Este 1° de julio se cumplen 51 años del fallecimiento de Juan Domingo Perón, tres veces presidente de la Nación y figura central de la política argentina. El líder justicialista murió en la Quinta Presidencial de Olivos el 1° de julio de 1974, víctima de un paro cardíaco que puso fin a una carrera política marcada por el peronismo y la movilización social.
Perón sufrió un agravamiento de su cardiopatía isquémica crónica que derivó en un primer paro a las 10:25 a.m., del cual fue reanimado, pero finalmente falleció a las 13:15 p.m. Ese mediodía, su esposa y entonces vicepresidenta, María Estela Martínez de Perón, anunció la noticia al país, desatando una jornada de duelo nacional.

Durante los días siguientes, cientos de miles de argentinos desfilaron ante su féretro velado en el Congreso de la Nación, y más de un millón quedaron sin poder despedirlo, según registros de la época. Sus restos fueron inicialmente inhumados en Olivos y luego trasladados a la Cripta de la Quinta de San Vicente en 2006, donde descansan junto a Eva Perón.

A 51 años de su fallecimiento, el legado de Juan Domingo Perón sigue moldeando la Argentina contemporánea. Durante su primera presidencia (1946‑1952), su gobierno sentó las bases de un ambicioso Estado de bienestar: creó el Ministerio de Trabajo y Previsión Social, garantizó vacaciones pagas y aguinaldo, y promovió la sindicalización masiva bajo convenios colectivos que mejoraron sustancialmente los salarios de los trabajadores. Además, impulsó la gratuidad de la enseñanza universitaria en 1949 y el voto femenino en 1951, medidas que democratizaron el acceso a la educación y la política, respectivamente.

En el plano económico, Perón aplicó la industrialización por sustitución de importaciones (ISI) mediante aranceles protectores y una fuerte intervención estatal en infraestructura y créditos a la producción. Esto dinamizó sectores como el automotriz —donde empresas locales e internacionales crearon miles de puestos de trabajo— y elevó el PBI argentino, aunque a costa de incipientes desequilibrios inflacionarios y dependencia de subsidios a la industria. Su política de nacionalizaciones, que incluyó ferrocarriles y servicios públicos, reforzó la soberanía económica pero generó tensiones con potencias extranjeras.

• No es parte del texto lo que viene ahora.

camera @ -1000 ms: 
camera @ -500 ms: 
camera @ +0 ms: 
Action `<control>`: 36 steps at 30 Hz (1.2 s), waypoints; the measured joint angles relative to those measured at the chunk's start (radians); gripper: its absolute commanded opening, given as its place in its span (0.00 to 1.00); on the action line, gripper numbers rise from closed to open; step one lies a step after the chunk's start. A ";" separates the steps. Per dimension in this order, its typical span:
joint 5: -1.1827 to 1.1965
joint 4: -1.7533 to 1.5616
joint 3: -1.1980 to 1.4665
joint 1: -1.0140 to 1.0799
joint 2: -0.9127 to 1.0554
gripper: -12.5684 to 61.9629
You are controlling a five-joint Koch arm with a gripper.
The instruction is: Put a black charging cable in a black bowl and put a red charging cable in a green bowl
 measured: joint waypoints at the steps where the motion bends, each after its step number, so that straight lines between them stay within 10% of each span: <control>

En lo político, Perón definió el “justicialismo” como tercera posición entre capitalismo y comunismo, exaltando la “soberanía política” y la “independencia económica”. Su diplomacia de no alineamiento durante la Guerra Fría reforzó vínculos con países latinoamericanos y naciones del bloque socialista, promoviendo el Consejo Latinoamericano de Paz y acuerdos comerciales con la URSS y Europa del Este. Este enfoque le granjeó un lugar destacado en organismos internacionales, como su presidencia del Consejo de Seguridad de la ONU en 1948.
El peronismo se transformó en un movimiento de alcance intergeneracional y global. Su combinación de populismo, justicia social y liderazgo carismático inspiró a líderes de diversos países y dejó una huella perdurable en corrientes políticas de América Latina y más allá. Hoy, formaciones políticas de Brasil, México y España reivindican aspectos del “modelo Perón” al buscar un equilibrio entre Estado fuerte y participación ciudadana. En Argentina, sus banderas sociales y laborales perduran en la agenda pública, mientras su figura sigue siendo objeto de intenso debate: héroe de la clase trabajadora para unos, caudillo autoritario para otros.

Perón legó así un paradigma de intervención estatal y movilización social que trascendió su tiempo y fronteras, consolidando un estilo político cuyo eco resuena aún en la realidad argentina y en movimientos de justicia social alrededor del mundo.